Skip to content

Usage Guide

The Schedulable DSL

Include WhittakerTech::Aeon::Schedulable in any host model that owns a temporal schedule. The host model must use UUID primary keys.

class Lesson < ApplicationRecord
  include WhittakerTech::Aeon::Schedulable

  schedule :time_slot
end

Generated Associations

The schedule :time_slot macro generates:

  • lesson.time_slot — the active Allocation (valid_to IS NULL)
  • lesson.time_slot_occurrences — Occurrence collection via :through

These are standard ActiveRecord associations. You can chain scopes, eager-load, and query them like any other relation.

Ensuring Projection

Projection is demand-driven. Call ensure_projected! to guarantee occurrences exist through a given window:

lesson.ensure_projected!(window: 30.days)

This is a no-op if the allocation is already projected past the requested horizon. The default window comes from config.projection_buffer (14 days).

Note

ensure_projected! is synchronous — it runs the Projector inline. For async projection, use ProjectionJob directly.

Forking Schedules

Allocations are immutable. When a schedule needs to change, you fork — closing the old allocation and creating a successor.

Fork Future

Change the schedule from a point in time forward. Past occurrences are untouched:

lesson.fork_future(pivot: 1.week.from_now, rrule: new_rule)

This:

  1. Closes the current allocation at the pivot (valid_to = pivot)
  2. Creates a successor allocation with the new attributes
  3. Invalidates future occurrences from the old allocation (set-based SQL)
  4. Projects the new allocation inline

Fork All

Replace the entire allocation. All existing occurrences are invalidated:

lesson.fork_all(rrule: new_rule)

Equivalent to forking at valid_from — every occurrence is invalidated and the allocation is fully replaced.

What You Can Change

Any allocation attribute can be overridden in a fork. Common examples:

# Change the recurrence rule
lesson.fork_future(pivot: 1.week.from_now, rrule: new_ice_cube_hash)

# Change the duration
lesson.fork_future(pivot: 1.week.from_now, duration_seconds: 3600)

# Change the timezone
lesson.fork_future(pivot: 1.week.from_now, timezone: "America/New_York")

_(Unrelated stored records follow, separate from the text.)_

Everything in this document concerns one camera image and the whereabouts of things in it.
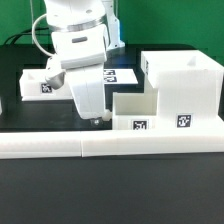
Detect white front drawer with knob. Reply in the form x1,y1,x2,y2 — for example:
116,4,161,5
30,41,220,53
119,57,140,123
103,92,157,130

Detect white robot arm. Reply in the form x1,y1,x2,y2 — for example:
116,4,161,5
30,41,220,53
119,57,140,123
44,0,125,120

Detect white drawer cabinet box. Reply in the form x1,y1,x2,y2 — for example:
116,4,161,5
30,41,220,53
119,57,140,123
141,50,224,129

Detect white fiducial marker sheet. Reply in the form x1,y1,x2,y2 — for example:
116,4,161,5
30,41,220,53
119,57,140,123
103,69,138,85

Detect white L-shaped fence rail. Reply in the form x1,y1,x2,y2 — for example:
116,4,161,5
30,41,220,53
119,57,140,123
0,118,224,159

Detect white rear drawer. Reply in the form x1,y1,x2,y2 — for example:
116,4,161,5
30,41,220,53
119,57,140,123
19,69,72,101

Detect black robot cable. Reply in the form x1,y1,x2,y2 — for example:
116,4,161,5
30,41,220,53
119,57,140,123
2,27,51,46

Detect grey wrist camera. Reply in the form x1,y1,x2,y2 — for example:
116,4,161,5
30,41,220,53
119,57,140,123
44,56,68,90

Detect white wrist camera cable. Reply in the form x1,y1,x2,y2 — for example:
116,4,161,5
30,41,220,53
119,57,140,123
31,13,56,58

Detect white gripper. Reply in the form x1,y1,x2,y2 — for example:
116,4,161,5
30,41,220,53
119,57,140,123
66,64,106,126

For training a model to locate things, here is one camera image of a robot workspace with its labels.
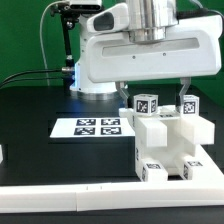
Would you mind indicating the white marker base plate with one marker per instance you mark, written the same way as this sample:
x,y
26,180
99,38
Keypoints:
x,y
91,127

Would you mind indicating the black camera on stand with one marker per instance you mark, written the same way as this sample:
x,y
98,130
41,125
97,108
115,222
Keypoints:
x,y
70,12

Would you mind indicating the white chair seat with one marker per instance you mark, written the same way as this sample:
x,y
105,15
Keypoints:
x,y
170,156

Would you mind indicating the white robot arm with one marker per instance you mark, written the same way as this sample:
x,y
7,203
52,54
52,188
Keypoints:
x,y
138,40

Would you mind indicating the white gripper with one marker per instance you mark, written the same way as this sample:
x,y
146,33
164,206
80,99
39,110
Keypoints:
x,y
190,48

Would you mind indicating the white L-shaped fence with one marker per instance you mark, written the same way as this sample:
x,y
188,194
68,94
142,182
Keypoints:
x,y
208,191

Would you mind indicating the white tagged cube nut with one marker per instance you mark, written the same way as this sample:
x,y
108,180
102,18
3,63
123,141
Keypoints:
x,y
191,105
145,104

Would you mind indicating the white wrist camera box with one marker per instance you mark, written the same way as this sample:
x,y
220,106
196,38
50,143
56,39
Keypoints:
x,y
113,19

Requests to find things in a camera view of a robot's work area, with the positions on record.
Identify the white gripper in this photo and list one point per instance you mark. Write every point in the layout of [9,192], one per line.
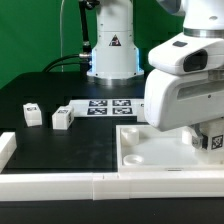
[172,101]

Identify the white square tabletop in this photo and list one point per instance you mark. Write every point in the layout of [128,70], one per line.
[141,148]

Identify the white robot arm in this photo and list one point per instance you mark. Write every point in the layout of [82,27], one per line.
[115,59]

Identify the white left fence piece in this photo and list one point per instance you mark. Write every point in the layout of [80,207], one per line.
[7,147]

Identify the white front fence rail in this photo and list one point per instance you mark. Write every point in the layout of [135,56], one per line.
[103,186]

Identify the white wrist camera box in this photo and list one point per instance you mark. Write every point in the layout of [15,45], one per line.
[183,54]

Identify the white marker base plate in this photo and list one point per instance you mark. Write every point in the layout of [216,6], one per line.
[104,107]

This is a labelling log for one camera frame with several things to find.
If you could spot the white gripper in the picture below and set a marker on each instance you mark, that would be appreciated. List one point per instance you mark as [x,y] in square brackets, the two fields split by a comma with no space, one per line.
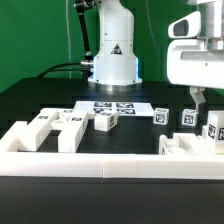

# Change multiple attributes at once
lesson.fork_all(
  rrule: new_rule,
  duration_seconds: 5400,
  timezone: "Europe/London"
)

Overriding Single Occurrences

For single-instance changes (cancel one meeting, reschedule one class), use overrides instead of forks:

Cancel an Occurrence

lesson.override_occurrence(starts_at: target_time, canceled: true)

Reschedule an Occurrence

lesson.override_occurrence(
  starts_at: target_time,
  replacement_time_range: "[2025-07-01 14:00:00+00,2025-07-01 15:00:00+00)"
)

Overrides layer on top of the base occurrence. During reads, the override always wins.

Warning

Do not fork for single-instance edits. Forking invalidates all future occurrences from the old allocation. Overrides are surgical and affect only the targeted occurrence.

Async Projection

For background projection, enqueue ProjectionJob:

WhittakerTech::Aeon::ProjectionJob.perform_later(
  allocation.id,
  30.days.from_now.iso8601
)

The job runs on the aeon_projection queue and delegates to Projector.call. Arguments are serialization-safe (UUID string + ISO 8601 timestamp).

Querying Occurrences

Occurrences provide scopes for common queries:

# Active (not invalidated, not purged)
lesson.time_slot_occurrences.active

# Invalidated by a fork
lesson.time_slot_occurrences.invalidated

# Overlapping a time range (GiST-indexed)
Occurrence.within_range("[2025-07-01,2025-07-31)")

The within_range scope uses the PostgreSQL && operator on the GiST-indexed time_range column for efficient temporal queries.